The target weight is a weight in the model weights that needs to be used when the target task is executed. That is, the model weights include the target weight. The first logical address of the target weight is a logical address of the target weight in the protected storage area.

S322: The acceleration processor in the data acceleration processing apparatus executes the target task based on the target weight.

In a possible embodiment, the acceleration processor in the data acceleration processing apparatus may further obtain a corresponding operand based on the operand information included in the target task. The acceleration processor may execute the target task based on the obtained target weight and operand, and the calculation type included in the target task. Then, the acceleration processor may further send an execution result corresponding to the target task to the general-purpose processing apparatus.

It may be understood that all related content of the steps in the foregoing method embodiments corresponding to FIG. 5 to FIG. 12 may be referenced to the descriptions of the method embodiment corresponding to FIG. 13. Details are not described herein again in this embodiment of this disclosure.

In this embodiment of this disclosure, the data acceleration processing apparatus may store, in the protected storage area inaccessible to the general-purpose processing apparatus, the model weights that are in the plaintext form and that are obtained by decrypting the model weights in the ciphertext form. That is, the model weights in the plaintext form are inaccessible to the general-purpose processing apparatus. In this way, when the data acceleration processing apparatus executes the corresponding target task based on the model weights in the plaintext form, security of the model weights can be ensured during execution.

The foregoing mainly describes the solutions provided in embodiments of this disclosure from a perspective of interaction between the general-purpose processing apparatus and the data acceleration processing apparatus. It may be understood that, to implement the foregoing functions, the general-purpose processing apparatus and the data acceleration processing apparatus include corresponding hardware structures and/or software modules for performing the functions. A person skilled in the art should easily be aware that, in combination with units and algorithm steps of the examples described in embodiments disclosed in this specification, this disclosure may be implemented by hardware or a combination of hardware and computer software.
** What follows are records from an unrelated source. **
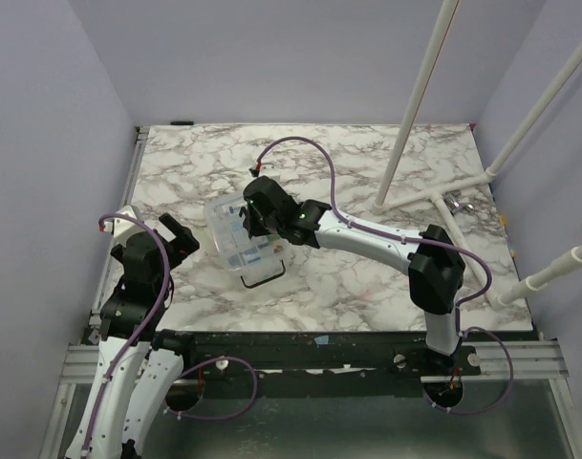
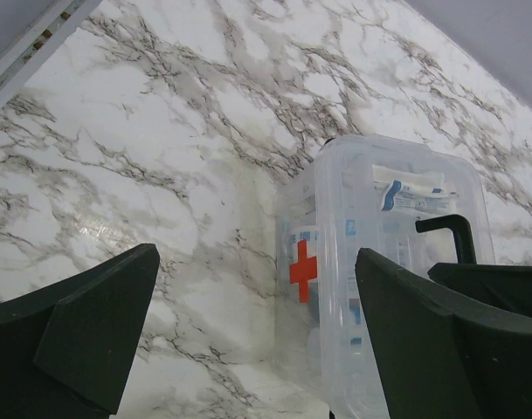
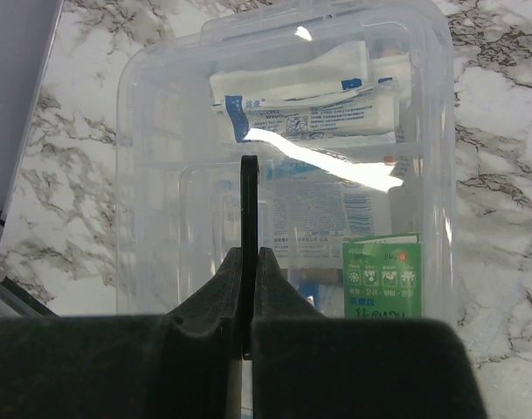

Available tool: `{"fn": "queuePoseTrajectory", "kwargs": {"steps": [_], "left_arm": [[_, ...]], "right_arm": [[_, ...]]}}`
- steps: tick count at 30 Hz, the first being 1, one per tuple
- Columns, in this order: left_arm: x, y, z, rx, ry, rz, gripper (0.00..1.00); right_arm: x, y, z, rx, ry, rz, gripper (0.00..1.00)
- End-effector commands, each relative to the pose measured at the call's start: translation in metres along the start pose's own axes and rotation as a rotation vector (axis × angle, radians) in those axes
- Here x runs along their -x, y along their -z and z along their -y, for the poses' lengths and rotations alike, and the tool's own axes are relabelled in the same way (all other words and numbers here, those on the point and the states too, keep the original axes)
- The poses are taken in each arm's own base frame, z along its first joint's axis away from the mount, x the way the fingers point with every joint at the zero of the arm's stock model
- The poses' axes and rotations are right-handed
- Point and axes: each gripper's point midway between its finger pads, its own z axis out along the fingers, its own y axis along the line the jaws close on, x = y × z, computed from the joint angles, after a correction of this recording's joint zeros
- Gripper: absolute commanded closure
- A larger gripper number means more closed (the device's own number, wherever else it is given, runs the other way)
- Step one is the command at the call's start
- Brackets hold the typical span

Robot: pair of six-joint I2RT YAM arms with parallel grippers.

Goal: Organize the medicine kit

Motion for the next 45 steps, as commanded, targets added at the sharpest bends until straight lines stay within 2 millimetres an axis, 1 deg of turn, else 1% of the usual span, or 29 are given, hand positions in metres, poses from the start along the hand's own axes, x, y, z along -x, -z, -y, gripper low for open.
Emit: {"fn": "queuePoseTrajectory", "kwargs": {"steps": [1,13,19,25,28,32,41,45], "left_arm": [[0.0,0.0,0.0,-0.002,0.004,0.0,0.01],[-0.002,-0.001,0.002,-0.01,-0.001,-0.011,0.01],[-0.006,-0.004,0.006,-0.031,-0.011,-0.024,0.02],[-0.012,-0.004,0.018,-0.102,-0.061,-0.056,0.01],[-0.014,-0.004,0.023,-0.137,-0.08,-0.067,0.01],[-0.015,-0.005,0.026,-0.151,-0.094,-0.075,0.01],[-0.017,-0.006,0.028,-0.163,-0.107,-0.083,0.01],[-0.019,-0.006,0.031,-0.178,-0.116,-0.091,0.02]], "right_arm": [[0.0,-0.006,0.0,-0.019,0.012,0.016,0.99],[-0.032,-0.014,0.019,-0.057,0.016,-0.046,0.99],[-0.039,-0.016,0.026,-0.075,0.033,-0.058,0.98],[-0.045,-0.016,0.033,-0.096,0.079,-0.082,0.98],[-0.05,-0.015,0.036,-0.096,0.137,-0.113,0.98],[-0.062,-0.012,0.042,-0.088,0.244,-0.198,0.99],[-0.096,0.007,0.058,0.002,0.514,-0.395,0.99],[-0.105,0.018,0.065,0.051,0.621,-0.437,0.99]]}}
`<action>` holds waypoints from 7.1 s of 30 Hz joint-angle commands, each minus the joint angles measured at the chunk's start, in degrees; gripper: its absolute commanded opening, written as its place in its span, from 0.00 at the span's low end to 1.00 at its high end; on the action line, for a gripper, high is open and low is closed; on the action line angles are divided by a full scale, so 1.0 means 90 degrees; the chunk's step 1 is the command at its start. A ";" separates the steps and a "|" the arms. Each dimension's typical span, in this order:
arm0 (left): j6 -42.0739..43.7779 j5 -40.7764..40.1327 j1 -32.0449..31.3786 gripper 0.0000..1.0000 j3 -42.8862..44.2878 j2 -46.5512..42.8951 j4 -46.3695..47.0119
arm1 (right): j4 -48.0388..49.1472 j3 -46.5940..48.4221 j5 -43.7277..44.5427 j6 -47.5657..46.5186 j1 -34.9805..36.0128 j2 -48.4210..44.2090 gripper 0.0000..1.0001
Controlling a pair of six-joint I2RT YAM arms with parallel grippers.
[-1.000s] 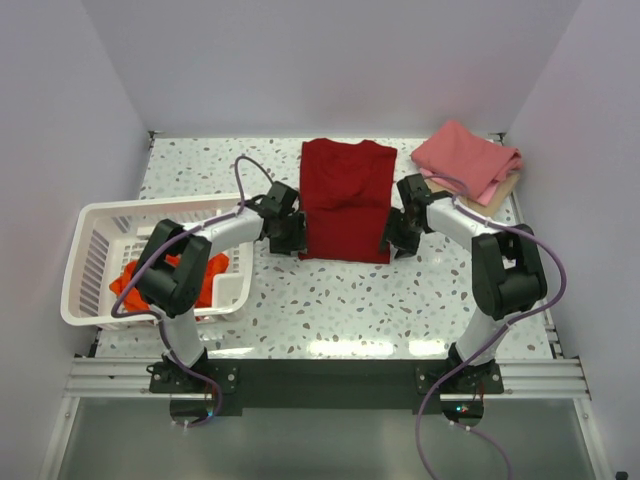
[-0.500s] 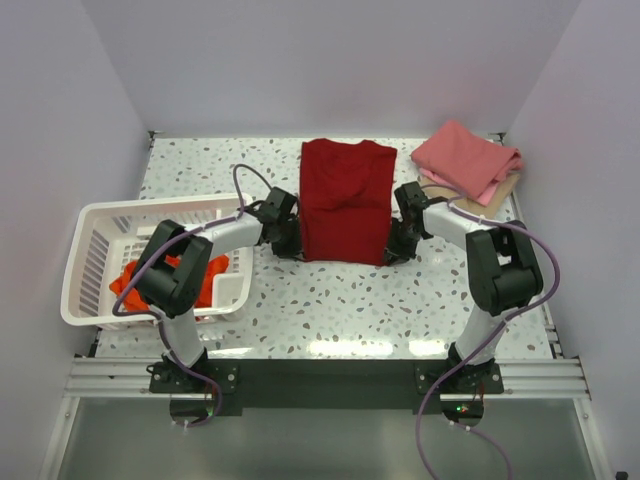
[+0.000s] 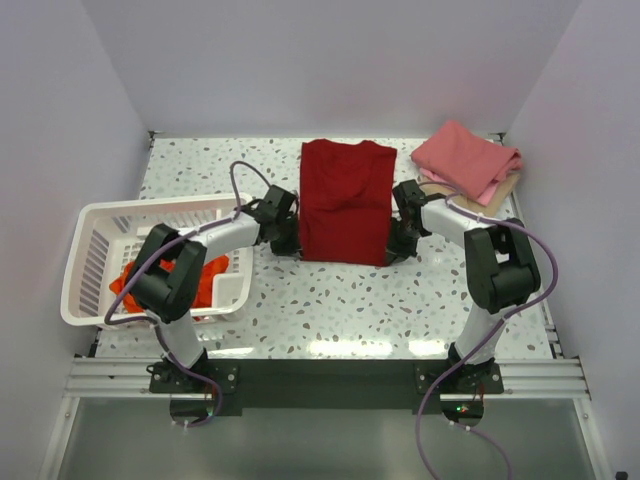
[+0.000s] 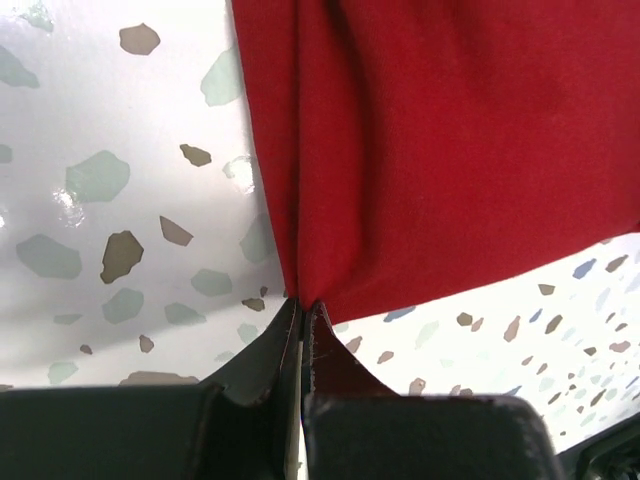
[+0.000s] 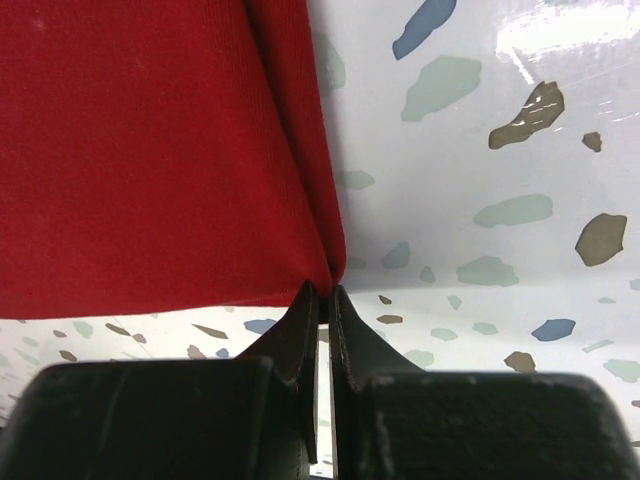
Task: Fold and stack the t-shirts
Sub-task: Fold the tshirt, then neatly place the folded tshirt to the corner
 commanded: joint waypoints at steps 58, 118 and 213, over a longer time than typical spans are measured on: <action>-0.0215 0.0592 -0.1117 0.00 -0.0690 -0.4792 -0.2699 | -0.4919 0.0340 -0.0148 0.0489 0.1217 -0.4625 0.00; 0.0820 -0.0229 0.0621 1.00 0.4635 0.1195 -0.1538 | -0.0955 0.3818 -0.1298 -0.0848 -0.1507 -0.0023 0.99; 0.0682 0.1412 0.1187 0.75 0.0972 -0.0475 -0.0335 | -0.0710 0.4548 0.0056 -0.0956 -0.0101 0.1731 0.00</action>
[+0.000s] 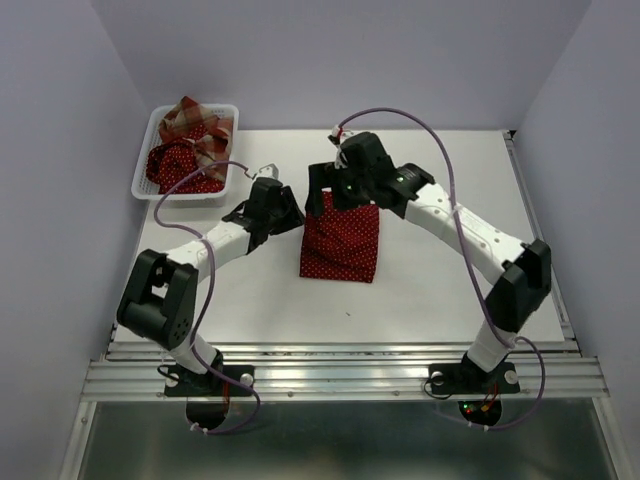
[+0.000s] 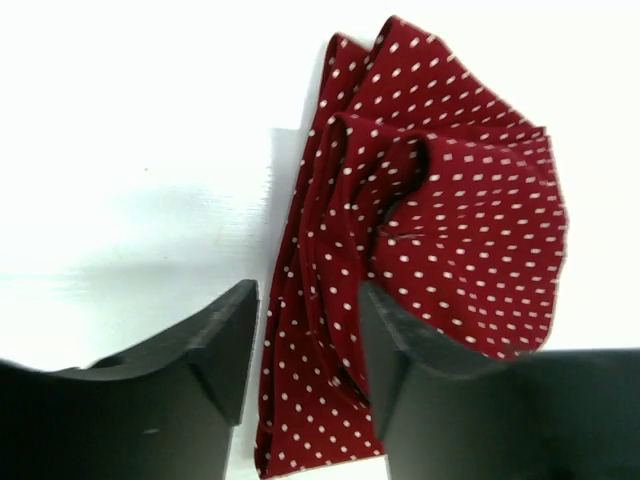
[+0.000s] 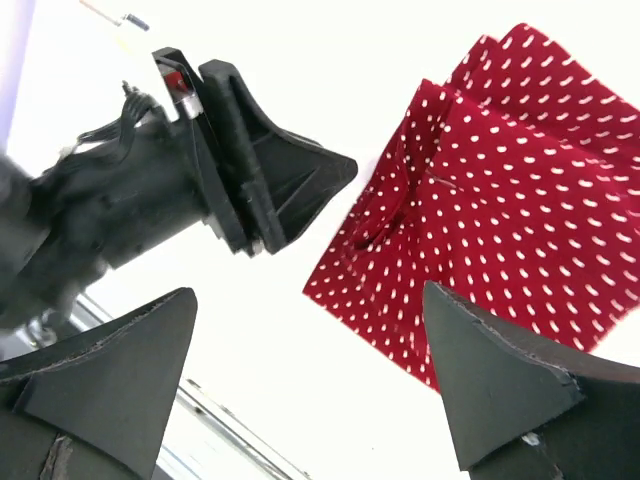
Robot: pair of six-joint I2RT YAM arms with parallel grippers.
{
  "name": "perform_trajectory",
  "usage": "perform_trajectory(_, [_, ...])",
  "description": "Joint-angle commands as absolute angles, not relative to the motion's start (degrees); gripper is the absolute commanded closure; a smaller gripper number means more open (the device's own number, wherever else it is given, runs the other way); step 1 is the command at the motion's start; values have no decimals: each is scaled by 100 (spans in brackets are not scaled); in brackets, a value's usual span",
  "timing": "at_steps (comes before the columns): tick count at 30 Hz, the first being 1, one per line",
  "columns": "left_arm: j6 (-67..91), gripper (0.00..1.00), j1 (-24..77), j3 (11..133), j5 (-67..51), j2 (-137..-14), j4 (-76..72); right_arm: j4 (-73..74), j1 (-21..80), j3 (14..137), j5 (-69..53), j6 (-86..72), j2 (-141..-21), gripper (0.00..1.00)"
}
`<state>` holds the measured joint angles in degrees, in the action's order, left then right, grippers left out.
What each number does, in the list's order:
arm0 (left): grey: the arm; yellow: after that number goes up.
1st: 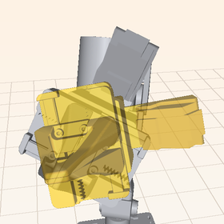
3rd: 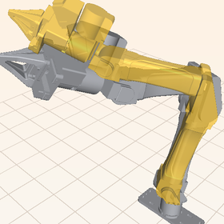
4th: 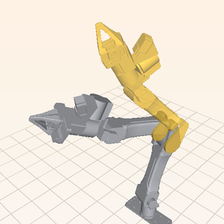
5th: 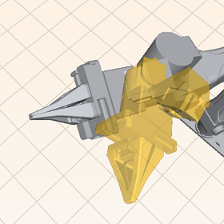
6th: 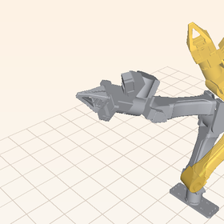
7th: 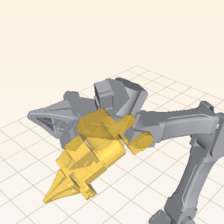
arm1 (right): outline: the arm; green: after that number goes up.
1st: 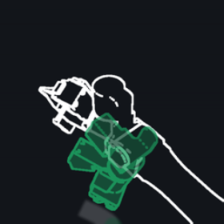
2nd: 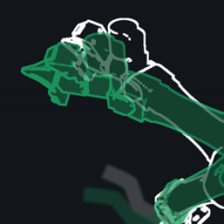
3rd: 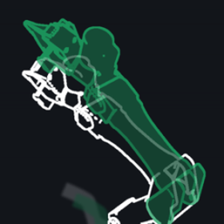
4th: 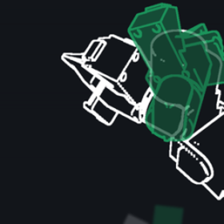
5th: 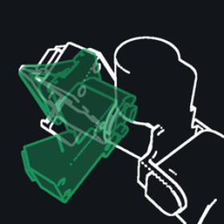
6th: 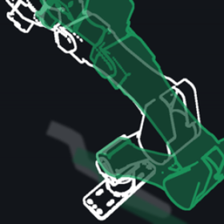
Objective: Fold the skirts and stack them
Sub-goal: Fold the skirt
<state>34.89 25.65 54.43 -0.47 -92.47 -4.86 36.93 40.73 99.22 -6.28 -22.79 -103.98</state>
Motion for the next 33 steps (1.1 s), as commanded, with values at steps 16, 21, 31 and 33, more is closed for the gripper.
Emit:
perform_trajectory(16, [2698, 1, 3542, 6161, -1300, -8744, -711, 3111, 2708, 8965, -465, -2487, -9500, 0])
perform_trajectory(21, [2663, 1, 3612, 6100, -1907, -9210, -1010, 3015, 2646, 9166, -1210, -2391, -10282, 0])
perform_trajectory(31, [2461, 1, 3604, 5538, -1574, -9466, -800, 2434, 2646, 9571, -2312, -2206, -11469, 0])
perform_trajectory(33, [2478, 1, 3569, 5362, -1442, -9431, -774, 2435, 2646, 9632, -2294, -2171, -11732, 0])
Whether a function is performed by hardware or hardware driven by computer software depends on particular applications and design constraint conditions of the technical solutions. A person skilled in the art may use different methods to implement the described functions for each particular application, but it should not be considered that the implementation goes beyond the scope of this disclosure.

In embodiments of this disclosure, the general-purpose processing apparatus and the data accelerated processing apparatus may be divided into functional modules based on the foregoing method examples. For example, each functional module may be obtained through division based on each function, or two or more functions may be integrated into one processing module. The functional module may be implemented in a form of hardware, or may be implemented in a form of a software functional module. It should be noted that, in embodiments of this disclosure, module division is an example, and is merely a logical function division. In actual implementation, another division manner may be used. The following uses division of each functional module based on a corresponding function as an example for description.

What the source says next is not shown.